Neste contexto, percebemos a importância da integração das disciplinas para uma melhor compreensão não fragmentada, mas em sua totalidade, a partir de visões e abordagens diferentes áreas do conhecimento. O uso da Matemática, da Física, da Química, da Filosofia, por exemplo, para criar um modelo que explique “o que é a vida”, muito além do modelo biológico que conhecemos.  E a Astrobiologia pode ser inserida no ambiente escolar, adequando essa área do conhecimento ao currículo mínimo da área de Ciências, adequando os temas à realidade escolar.

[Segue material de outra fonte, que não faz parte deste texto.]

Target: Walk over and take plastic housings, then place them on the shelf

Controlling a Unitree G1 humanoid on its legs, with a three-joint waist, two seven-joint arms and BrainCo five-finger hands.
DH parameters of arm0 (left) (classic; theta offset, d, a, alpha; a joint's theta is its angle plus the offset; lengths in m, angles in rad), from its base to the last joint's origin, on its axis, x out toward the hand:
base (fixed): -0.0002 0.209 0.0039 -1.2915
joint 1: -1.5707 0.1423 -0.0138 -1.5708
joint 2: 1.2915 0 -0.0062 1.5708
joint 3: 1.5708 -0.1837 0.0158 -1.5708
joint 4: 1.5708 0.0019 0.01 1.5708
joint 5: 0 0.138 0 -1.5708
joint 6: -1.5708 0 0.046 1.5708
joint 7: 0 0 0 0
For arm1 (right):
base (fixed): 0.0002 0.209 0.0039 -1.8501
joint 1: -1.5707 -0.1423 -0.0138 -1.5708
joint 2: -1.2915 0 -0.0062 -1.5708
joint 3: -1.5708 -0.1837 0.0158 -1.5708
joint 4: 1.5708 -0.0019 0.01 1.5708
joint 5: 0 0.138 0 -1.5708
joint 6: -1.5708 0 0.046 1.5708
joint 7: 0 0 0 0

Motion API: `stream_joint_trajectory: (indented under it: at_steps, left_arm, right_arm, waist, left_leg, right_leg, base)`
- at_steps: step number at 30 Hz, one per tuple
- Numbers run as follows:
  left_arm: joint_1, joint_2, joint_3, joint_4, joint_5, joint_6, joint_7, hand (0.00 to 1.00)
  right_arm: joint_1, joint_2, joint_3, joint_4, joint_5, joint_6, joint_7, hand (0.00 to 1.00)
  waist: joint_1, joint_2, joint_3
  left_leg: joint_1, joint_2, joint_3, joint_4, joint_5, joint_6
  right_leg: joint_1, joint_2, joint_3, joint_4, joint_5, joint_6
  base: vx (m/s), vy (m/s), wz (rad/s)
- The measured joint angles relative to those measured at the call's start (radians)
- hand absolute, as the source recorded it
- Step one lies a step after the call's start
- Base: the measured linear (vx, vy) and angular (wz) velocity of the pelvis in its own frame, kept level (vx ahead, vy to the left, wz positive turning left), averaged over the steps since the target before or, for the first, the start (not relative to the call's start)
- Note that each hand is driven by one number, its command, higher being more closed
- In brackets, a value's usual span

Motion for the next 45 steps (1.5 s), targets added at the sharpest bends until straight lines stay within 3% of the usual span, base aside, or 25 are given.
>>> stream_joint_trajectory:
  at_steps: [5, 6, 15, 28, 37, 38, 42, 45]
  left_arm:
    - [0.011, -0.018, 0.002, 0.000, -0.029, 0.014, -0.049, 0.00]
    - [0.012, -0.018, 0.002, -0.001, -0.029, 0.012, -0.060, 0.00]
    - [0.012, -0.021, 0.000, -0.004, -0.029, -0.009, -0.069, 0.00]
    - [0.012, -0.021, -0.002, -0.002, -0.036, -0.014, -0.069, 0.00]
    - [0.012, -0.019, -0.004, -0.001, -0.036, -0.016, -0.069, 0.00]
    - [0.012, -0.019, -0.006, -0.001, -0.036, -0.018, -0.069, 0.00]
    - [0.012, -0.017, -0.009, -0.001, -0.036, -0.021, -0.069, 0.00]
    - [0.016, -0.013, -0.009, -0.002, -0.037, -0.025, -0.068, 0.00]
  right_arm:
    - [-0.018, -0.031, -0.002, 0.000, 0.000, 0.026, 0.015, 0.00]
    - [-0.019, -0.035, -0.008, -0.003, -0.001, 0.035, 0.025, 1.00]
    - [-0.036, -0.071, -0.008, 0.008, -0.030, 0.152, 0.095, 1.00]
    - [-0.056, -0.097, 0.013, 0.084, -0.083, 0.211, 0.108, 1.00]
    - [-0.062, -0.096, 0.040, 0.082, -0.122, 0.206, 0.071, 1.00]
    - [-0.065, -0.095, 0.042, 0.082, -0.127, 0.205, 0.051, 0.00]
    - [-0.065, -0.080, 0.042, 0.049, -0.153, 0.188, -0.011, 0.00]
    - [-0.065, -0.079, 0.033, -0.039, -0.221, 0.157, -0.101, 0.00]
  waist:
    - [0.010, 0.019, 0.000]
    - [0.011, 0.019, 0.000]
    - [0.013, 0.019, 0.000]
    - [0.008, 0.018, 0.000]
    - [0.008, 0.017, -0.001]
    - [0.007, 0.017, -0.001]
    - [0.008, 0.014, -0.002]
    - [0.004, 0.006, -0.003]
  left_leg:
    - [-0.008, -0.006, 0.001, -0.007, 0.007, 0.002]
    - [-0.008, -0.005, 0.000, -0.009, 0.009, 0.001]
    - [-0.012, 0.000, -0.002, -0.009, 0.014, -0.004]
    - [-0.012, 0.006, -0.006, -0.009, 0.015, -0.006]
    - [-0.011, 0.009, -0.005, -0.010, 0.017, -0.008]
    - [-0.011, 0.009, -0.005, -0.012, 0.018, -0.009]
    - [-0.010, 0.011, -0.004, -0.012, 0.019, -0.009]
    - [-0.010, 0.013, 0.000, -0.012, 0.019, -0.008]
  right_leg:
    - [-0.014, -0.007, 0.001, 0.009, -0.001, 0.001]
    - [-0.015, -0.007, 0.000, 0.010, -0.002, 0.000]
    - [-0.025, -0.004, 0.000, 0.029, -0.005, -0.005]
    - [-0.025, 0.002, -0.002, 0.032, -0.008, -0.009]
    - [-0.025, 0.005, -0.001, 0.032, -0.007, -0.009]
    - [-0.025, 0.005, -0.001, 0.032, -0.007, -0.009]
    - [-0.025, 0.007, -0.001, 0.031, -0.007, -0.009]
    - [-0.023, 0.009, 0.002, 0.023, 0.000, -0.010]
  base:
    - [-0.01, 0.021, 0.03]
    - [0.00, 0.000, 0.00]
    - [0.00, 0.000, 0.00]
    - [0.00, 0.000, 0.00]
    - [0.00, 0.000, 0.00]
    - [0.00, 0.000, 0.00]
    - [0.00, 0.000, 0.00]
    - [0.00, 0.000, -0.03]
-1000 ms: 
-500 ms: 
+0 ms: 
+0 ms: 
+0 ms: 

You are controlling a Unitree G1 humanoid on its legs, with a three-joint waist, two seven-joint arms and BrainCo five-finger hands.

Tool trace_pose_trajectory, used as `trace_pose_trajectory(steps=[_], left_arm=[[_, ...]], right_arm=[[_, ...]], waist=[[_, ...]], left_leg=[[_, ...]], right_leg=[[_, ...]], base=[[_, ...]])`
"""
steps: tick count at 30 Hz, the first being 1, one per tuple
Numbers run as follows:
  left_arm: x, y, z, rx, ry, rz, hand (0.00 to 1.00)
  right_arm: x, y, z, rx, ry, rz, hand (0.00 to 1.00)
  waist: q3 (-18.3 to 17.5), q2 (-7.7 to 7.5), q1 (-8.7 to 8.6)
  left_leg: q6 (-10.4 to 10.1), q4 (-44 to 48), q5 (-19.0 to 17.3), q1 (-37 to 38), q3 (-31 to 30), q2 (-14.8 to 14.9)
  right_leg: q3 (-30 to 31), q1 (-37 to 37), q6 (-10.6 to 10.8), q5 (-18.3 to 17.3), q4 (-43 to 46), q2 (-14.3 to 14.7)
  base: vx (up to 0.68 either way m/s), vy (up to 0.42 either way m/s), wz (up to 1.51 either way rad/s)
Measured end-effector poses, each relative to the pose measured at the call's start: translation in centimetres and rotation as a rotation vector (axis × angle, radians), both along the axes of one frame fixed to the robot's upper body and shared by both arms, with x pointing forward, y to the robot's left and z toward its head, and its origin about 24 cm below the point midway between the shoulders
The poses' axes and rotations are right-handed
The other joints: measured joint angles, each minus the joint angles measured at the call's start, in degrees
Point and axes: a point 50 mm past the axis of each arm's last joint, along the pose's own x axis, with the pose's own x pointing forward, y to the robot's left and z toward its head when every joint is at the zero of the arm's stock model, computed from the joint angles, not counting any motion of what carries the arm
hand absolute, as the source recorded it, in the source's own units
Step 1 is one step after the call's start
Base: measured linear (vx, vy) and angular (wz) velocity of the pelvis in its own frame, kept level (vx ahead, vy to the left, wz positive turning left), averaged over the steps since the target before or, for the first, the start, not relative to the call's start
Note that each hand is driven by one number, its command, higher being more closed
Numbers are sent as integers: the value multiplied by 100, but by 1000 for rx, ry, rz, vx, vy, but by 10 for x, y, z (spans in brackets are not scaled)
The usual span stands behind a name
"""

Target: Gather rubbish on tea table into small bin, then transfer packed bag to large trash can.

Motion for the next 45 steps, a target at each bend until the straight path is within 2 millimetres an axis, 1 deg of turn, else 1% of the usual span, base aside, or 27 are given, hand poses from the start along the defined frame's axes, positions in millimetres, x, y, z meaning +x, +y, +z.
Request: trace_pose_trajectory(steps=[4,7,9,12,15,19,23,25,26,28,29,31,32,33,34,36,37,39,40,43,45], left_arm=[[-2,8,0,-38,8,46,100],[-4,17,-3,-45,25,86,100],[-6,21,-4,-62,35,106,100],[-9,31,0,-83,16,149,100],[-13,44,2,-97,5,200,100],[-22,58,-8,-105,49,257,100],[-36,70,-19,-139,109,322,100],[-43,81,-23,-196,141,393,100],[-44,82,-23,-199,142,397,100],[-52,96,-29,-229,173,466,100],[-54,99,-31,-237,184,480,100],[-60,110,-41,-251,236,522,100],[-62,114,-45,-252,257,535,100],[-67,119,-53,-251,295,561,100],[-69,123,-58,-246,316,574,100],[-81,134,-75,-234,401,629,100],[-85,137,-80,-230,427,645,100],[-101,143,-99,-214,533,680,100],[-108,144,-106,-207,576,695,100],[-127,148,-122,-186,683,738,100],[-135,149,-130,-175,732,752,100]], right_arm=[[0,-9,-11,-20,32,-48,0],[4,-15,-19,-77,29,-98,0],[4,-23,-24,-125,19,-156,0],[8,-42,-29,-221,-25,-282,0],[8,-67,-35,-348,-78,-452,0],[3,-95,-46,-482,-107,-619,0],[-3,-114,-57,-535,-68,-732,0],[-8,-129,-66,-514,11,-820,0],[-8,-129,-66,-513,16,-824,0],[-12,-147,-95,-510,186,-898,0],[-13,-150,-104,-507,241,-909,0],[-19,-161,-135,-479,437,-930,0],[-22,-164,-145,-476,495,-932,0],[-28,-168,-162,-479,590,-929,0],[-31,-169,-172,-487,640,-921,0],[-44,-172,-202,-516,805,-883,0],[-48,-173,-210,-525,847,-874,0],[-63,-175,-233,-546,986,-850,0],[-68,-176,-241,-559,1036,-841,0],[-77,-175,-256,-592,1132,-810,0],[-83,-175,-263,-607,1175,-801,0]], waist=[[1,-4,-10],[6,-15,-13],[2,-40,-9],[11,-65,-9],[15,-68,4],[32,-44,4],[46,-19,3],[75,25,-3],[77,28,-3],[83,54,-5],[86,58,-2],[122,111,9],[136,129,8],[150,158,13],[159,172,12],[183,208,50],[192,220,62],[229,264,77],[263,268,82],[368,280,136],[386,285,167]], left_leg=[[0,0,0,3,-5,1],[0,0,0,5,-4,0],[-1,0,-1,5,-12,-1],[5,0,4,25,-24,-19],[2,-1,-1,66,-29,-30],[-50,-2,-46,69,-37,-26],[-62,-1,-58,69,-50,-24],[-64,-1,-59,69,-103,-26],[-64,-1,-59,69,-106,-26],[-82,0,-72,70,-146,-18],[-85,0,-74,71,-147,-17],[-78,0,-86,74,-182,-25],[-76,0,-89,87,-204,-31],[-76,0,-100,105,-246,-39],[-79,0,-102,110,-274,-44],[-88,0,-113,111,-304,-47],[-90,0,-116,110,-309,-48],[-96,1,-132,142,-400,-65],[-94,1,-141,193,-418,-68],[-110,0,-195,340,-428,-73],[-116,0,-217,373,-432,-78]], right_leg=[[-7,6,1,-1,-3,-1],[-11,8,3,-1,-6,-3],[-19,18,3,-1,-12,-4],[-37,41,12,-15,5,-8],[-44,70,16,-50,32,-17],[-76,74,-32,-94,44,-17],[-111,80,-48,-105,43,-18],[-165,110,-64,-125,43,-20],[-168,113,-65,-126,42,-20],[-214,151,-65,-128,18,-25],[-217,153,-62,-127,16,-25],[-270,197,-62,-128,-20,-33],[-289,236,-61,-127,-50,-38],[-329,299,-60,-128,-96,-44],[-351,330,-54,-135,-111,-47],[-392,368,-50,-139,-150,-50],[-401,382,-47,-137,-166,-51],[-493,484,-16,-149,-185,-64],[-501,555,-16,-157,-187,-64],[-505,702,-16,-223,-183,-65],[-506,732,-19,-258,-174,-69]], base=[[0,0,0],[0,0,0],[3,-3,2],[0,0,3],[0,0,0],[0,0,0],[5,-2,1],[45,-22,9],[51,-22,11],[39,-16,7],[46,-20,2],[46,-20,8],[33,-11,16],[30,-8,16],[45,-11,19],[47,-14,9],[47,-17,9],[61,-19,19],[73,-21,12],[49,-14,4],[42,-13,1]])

A Astrobiologia já foi introduzida no Ensino Médio com êxito em sala de aula, apresentando resultados importantes. Em Portella; Bernardes (2017), as autoras que desenvolveram o projeto, afirmam que: “Temas de Astrobiologia são apresentados todos os dias pela mídia, e muitos desses temas são alvo de interesse dos alunos, que discutem entre si e recorrem ao professor em busca de mais informações”.

Neste trabalho, busca-se uma integração entre as várias áreas do saber, proporcionando aos alunos um conhecimento mais amplo da ciência, que deve ser apresentada de forma contextualizada e não fragmentada ou em blocos. Neste contexto, os temas abordados na Astrobiologia fazem conexão com os temas estudados na sala de aula e trazem o conhecimento científico, o que é estudado nas universidades, para o espaço do aluno, incentivando seu interesse sobre o que é estudado. Além de despertar o senso crítico, a formação de opinião, o questionamento, contribuindo para a formação de cidadãos, o que é uma das premissas da LDB (Lei de Diretrizes e Bases da Educação), de 1996, favorecendo assim a formação de seres pensantes capazes de entender, se posicionar e questionar perante questões científicas e da realidade à sua volta.

Metodologia

Este trabalho foi desenvolvido no Colégio Estadual Canadá, em Nova Friburgo, Rio de Janeiro, nas turmas do Ensino Médio do turno matutino. Participaram do trabalho, respondendo ao questionário, aproximadamente 46 alunos, com idade entre 15 e 19 anos, de ambos os sexos.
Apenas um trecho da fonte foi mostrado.